SERGHEI Performance Across CPUs, GPUs, FPGAs
This research investigates how well SERGHEI, a solver for shallow water equations, maintains performance when moved between different hardware types, including CPUs, GPUs, and FPGAs. The study assesses performance portability using established metrics and the Kokkos framework, revealing that SERGHEI can run efficiently on diverse architectures, though platform-specific adjustments often improve results. Detailed analysis, including roofline analysis, identifies performance bottlenecks and guides optimization efforts, while auto-tuning features within Kokkos offer potential for further improvement. The research contributes to the growing field of performance portability, demonstrating the potential of frameworks like Kokkos to deploy scientific applications on diverse hardware.
High-Performance Hydrological Simulations on Heterogeneous Systems
Scientists developed SERGHEI-SWE, a solver for shallow water equations, to meet the increasing demand for high-resolution, real-time hydrological simulations. Researchers demonstrated strong scaling up to 1024 GPUs and weak scaling exceeding 2048 GPUs, consistently achieving a speedup of 32 and an efficiency upwards of 90 percent. To achieve performance portability, the team engineered SERGHEI-SWE using the Kokkos framework, enabling GPU acceleration and distributed programming with MPI.
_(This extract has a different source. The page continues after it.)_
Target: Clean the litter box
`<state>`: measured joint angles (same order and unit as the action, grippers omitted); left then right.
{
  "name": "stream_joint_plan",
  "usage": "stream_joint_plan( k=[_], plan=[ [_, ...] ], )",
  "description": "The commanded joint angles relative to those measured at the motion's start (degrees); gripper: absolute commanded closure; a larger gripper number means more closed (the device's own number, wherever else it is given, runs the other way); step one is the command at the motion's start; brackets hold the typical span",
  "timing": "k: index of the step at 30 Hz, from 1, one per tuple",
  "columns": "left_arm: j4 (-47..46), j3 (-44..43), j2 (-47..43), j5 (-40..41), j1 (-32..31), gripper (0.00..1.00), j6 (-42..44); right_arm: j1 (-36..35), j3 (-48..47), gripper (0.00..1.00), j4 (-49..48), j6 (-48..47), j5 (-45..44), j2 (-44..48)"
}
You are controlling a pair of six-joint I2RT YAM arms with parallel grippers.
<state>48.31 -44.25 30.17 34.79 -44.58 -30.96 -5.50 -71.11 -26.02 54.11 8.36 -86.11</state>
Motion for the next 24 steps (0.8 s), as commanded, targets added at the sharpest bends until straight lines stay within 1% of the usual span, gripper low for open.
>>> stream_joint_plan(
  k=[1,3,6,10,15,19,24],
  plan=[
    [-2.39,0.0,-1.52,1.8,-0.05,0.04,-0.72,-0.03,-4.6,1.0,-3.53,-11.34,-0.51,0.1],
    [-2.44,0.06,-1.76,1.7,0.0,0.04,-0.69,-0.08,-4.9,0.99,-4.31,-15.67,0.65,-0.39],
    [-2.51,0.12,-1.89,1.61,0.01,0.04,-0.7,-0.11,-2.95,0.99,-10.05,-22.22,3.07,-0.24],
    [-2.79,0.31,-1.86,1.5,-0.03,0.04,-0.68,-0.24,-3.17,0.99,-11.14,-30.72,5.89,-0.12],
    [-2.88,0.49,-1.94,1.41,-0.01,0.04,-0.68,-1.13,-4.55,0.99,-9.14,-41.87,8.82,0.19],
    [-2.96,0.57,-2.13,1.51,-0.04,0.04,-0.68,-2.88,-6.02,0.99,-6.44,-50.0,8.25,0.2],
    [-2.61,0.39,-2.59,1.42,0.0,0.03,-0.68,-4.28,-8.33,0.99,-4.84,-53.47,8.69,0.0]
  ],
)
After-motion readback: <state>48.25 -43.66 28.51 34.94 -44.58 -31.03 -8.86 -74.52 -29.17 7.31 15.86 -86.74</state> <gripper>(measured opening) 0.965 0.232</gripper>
The study employed harmonic and arithmetic mean-based metrics to quantify portability, revealing that SERGHEI-SWE achieves portability with tuned problem sizes up to 70 percent. Roofline analysis identified memory bandwidth as the dominant performance bottleneck, indicating that key solver kernels are limited by data transfer rates. The research team assessed strong scaling up to 1024 GPUs and weak scaling exceeding 2048 GPUs, consistently achieving a speedup of 32 and an efficiency upwards of 90 percent. Detailed analysis, including roofline analysis, revealed that memory bandwidth is the primary performance bottleneck within the solver’s key kernels. Despite this limitation, the SERGHEI-SWE solver exhibits strong performance portability, achieving results with tuned problem sizes in up to 70 percent of tests across diverse hardware architectures. The study confirms that SERGHEI-SWE is a robust and scalable tool for large-scale geophysical applications, particularly relevant for improving flash flood forecasting.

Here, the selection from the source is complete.